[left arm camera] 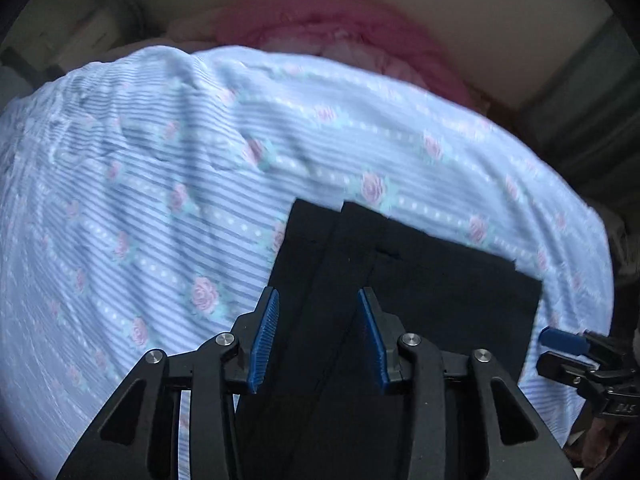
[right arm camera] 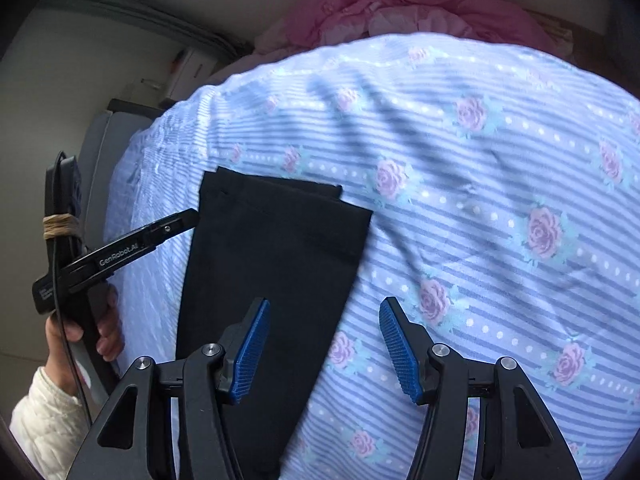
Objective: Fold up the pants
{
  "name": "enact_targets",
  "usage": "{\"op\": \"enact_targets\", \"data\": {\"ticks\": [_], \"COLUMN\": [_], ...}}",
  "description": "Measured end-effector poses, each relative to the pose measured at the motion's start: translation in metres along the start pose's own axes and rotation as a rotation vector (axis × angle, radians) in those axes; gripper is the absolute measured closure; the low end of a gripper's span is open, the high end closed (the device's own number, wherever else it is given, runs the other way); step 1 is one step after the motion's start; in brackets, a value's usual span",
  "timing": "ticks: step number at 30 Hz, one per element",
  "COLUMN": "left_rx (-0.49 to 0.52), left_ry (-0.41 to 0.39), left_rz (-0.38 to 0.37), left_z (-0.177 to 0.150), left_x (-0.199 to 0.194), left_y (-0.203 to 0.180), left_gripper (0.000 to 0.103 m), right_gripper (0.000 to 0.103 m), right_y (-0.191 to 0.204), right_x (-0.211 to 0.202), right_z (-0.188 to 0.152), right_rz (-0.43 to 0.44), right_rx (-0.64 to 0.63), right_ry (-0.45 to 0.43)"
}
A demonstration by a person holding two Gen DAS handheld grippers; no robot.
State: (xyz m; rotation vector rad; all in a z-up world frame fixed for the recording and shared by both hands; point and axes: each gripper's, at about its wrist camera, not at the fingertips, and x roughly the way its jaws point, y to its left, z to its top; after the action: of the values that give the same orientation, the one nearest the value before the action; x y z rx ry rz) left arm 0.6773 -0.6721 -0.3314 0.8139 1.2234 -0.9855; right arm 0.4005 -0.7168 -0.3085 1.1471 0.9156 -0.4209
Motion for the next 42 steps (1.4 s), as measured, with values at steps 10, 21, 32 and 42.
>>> {"op": "enact_targets", "data": {"ticks": [10,21,32,42], "left_rx": [0.013,-0.108,-0.221,-0.519], "left_ry": [0.017,-0.078,-0.246,-0.164], "left_rz": [0.042,0.011,0.058,0.099], "left_z": [-0.001,-0.007,-0.028,-0.281], "left_x": [0.03,-0.001,-0.084,-0.171], "left_y": [-0.005,0.05,0.066,0.047], "left_gripper": [0.099,0.1,0.065,0.038], "right_gripper": [0.044,0.045,0.045,0.045], "right_y": [0.009,0.028,0.074,0.151], "right_x": [0.014,0.024,-0.026,-0.064], "right_z": [0.009,0.029,0.003,-0.109], "right_rz": [0.003,-0.015,-0.075,0.017], "right_rx": [-0.025,-0.071,-0.227,-0.612], "right_ry": [-0.008,-0.035,-0.114,0.006]}}
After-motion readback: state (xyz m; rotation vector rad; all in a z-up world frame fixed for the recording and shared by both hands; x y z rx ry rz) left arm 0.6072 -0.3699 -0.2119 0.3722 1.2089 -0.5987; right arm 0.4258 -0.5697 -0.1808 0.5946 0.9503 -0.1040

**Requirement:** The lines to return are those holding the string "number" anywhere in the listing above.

**Result:**
  "description": "Measured end-effector poses, each relative to the pose measured at the motion's start: translation in metres along the start pose's own axes and rotation as a rotation vector (axis × angle, radians) in those axes; gripper is the absolute measured closure; the low end of a gripper's span is open, the high end closed (the device's own number, wherever else it is given, runs the other way); step 1 is one step after the motion's start; in brackets, a value's usual span",
  "timing": "ticks: step number at 30 Hz, one per element",

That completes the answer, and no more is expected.